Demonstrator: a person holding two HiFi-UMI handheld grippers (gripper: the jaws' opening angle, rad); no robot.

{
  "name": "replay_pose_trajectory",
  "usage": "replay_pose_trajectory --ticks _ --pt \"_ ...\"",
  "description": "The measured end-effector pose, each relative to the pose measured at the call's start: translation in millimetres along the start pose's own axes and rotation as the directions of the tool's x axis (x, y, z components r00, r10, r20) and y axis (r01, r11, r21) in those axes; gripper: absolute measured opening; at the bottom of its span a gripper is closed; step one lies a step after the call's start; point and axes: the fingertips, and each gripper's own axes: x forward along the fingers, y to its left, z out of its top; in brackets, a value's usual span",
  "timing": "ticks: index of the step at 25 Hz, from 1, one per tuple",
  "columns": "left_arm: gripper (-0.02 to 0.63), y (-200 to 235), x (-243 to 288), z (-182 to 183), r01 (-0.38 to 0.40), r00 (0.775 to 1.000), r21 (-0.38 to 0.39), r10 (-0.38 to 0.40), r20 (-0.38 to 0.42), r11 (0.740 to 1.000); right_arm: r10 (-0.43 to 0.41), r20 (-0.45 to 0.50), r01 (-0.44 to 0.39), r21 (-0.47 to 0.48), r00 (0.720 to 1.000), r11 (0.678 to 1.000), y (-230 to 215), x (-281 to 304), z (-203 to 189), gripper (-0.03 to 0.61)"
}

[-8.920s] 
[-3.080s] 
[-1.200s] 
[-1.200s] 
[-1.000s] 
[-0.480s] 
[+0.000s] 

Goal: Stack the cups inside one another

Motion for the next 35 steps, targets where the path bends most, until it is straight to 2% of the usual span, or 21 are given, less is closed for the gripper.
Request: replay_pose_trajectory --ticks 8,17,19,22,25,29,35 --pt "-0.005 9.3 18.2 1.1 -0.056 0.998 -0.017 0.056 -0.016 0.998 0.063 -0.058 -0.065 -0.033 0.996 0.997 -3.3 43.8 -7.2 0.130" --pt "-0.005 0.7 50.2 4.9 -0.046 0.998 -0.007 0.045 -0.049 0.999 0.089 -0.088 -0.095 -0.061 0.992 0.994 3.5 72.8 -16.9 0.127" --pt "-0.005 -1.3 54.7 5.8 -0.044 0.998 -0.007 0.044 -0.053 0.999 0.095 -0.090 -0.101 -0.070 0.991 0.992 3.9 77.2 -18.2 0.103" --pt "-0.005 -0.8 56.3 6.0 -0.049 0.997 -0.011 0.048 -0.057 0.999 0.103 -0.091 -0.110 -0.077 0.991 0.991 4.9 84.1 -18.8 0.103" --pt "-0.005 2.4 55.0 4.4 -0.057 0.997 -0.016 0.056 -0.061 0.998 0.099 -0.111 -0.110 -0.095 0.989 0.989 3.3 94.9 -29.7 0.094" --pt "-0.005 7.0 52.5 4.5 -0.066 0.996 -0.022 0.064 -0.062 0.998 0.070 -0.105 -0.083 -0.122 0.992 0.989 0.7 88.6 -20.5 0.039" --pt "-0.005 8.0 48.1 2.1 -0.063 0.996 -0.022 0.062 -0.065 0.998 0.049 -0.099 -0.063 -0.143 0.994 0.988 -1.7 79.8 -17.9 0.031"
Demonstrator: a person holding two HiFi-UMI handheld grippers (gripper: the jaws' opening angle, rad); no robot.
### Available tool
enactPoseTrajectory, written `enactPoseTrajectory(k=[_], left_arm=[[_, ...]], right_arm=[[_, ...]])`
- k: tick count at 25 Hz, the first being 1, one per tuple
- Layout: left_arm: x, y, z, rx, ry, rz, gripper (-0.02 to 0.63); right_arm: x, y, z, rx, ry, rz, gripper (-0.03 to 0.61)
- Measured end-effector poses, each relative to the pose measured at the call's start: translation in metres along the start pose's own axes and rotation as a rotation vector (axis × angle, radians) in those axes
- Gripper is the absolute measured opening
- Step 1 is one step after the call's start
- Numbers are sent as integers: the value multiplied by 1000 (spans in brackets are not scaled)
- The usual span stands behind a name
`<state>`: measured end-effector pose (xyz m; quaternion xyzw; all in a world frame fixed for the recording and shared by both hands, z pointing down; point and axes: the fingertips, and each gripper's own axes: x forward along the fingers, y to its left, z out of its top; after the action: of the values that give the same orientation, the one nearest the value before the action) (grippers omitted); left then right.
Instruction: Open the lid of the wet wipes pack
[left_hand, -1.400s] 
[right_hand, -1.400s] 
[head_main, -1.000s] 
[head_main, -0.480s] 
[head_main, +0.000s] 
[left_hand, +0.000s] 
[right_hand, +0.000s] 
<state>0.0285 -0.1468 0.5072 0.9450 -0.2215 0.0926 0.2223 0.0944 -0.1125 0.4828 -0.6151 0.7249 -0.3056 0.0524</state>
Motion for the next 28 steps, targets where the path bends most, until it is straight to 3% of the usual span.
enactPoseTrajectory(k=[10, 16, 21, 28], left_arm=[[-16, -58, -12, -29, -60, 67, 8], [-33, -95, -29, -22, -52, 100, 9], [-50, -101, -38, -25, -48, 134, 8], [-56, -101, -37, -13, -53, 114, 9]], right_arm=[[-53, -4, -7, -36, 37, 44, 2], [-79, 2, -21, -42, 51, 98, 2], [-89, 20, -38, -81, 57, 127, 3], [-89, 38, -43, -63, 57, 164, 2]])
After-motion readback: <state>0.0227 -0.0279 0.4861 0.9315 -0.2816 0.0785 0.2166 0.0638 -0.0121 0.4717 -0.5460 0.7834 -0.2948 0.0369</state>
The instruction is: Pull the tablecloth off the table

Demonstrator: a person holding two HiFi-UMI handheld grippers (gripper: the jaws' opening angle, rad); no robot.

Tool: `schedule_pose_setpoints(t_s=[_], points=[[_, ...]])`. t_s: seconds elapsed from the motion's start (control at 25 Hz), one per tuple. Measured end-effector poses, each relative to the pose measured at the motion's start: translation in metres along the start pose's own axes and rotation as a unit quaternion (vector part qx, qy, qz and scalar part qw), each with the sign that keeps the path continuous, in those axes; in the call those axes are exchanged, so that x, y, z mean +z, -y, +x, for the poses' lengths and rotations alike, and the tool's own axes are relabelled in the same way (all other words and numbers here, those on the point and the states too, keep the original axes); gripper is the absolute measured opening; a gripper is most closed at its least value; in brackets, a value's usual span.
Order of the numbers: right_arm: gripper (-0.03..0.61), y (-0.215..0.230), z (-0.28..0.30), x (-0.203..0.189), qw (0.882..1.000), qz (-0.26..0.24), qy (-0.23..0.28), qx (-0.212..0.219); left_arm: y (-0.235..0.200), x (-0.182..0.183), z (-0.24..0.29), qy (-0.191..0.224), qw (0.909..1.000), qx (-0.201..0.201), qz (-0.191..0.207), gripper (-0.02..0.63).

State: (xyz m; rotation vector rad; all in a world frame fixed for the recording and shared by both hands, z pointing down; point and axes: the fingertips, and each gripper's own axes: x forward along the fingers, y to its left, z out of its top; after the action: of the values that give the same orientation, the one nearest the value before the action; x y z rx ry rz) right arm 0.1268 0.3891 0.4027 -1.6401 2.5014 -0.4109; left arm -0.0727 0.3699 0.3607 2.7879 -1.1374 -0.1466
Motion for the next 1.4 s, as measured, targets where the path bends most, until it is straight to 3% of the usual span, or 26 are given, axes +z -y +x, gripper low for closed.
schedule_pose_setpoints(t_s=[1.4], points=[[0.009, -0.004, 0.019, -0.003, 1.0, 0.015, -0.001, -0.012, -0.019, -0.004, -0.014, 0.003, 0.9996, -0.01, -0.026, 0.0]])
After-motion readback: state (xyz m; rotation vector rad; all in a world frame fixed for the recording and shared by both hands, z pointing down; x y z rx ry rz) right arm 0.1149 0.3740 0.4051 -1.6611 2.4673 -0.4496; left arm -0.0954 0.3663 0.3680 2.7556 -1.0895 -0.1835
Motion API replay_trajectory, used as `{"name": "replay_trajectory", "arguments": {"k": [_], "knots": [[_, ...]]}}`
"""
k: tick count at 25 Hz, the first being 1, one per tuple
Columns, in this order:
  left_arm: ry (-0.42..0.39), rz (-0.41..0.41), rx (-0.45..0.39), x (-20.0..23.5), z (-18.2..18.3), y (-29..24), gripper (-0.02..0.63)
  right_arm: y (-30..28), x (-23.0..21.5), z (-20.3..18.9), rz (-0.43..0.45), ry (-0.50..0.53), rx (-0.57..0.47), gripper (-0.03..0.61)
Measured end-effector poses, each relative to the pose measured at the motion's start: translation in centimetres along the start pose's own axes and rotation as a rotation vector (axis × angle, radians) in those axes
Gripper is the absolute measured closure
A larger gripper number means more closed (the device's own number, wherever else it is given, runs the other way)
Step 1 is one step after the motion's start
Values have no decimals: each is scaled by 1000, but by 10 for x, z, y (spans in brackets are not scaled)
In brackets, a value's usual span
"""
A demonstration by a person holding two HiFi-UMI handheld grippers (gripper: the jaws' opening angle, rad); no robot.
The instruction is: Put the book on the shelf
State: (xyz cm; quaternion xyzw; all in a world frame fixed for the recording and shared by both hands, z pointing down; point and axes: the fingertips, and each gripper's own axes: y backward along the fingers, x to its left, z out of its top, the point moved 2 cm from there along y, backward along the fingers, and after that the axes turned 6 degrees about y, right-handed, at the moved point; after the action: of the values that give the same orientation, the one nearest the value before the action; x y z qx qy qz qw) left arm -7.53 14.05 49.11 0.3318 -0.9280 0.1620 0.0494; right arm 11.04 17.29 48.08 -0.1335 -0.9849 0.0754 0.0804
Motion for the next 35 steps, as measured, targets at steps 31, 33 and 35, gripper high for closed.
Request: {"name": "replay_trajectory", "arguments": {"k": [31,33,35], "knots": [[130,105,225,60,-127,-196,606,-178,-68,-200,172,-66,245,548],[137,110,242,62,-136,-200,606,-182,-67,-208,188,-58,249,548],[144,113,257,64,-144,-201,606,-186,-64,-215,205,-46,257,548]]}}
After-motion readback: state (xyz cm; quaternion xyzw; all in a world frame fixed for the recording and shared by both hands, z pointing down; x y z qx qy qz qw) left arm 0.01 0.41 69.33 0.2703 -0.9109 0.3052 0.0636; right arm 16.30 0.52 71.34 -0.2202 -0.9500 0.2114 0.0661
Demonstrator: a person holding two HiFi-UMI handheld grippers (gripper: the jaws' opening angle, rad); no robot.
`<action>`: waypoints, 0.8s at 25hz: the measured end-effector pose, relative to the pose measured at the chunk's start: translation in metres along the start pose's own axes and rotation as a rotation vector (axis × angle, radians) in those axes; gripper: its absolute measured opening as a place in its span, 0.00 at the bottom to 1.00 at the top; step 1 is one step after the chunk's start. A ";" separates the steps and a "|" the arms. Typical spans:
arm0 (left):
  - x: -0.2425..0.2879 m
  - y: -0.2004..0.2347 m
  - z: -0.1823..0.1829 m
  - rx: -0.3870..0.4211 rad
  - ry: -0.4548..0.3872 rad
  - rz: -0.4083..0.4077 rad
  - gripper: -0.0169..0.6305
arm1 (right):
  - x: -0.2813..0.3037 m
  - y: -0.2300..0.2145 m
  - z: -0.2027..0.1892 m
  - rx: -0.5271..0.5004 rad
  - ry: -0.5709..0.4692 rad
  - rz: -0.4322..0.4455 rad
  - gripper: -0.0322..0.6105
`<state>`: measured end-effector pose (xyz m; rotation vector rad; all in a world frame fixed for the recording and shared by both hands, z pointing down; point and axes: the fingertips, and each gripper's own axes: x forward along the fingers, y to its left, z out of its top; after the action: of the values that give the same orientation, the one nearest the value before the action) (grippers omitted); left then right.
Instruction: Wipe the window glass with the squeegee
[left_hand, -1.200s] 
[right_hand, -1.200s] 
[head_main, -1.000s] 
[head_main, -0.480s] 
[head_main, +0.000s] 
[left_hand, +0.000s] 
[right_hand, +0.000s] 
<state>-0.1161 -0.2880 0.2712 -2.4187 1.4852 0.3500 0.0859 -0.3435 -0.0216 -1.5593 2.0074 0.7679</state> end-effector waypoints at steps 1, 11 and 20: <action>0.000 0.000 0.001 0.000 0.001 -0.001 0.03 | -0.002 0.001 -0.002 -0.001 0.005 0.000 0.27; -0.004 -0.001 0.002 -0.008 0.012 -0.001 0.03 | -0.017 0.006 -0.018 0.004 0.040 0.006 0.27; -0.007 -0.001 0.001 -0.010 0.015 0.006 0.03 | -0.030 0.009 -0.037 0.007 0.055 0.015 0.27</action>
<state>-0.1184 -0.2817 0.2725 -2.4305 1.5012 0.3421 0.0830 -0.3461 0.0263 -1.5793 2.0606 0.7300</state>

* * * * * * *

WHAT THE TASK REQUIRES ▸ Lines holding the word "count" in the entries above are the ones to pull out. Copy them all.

THE ANSWER ▸
- k: tick count at 25 Hz, the first being 1, one per tuple
k: tick count at 25 Hz, the first being 1, one per tuple

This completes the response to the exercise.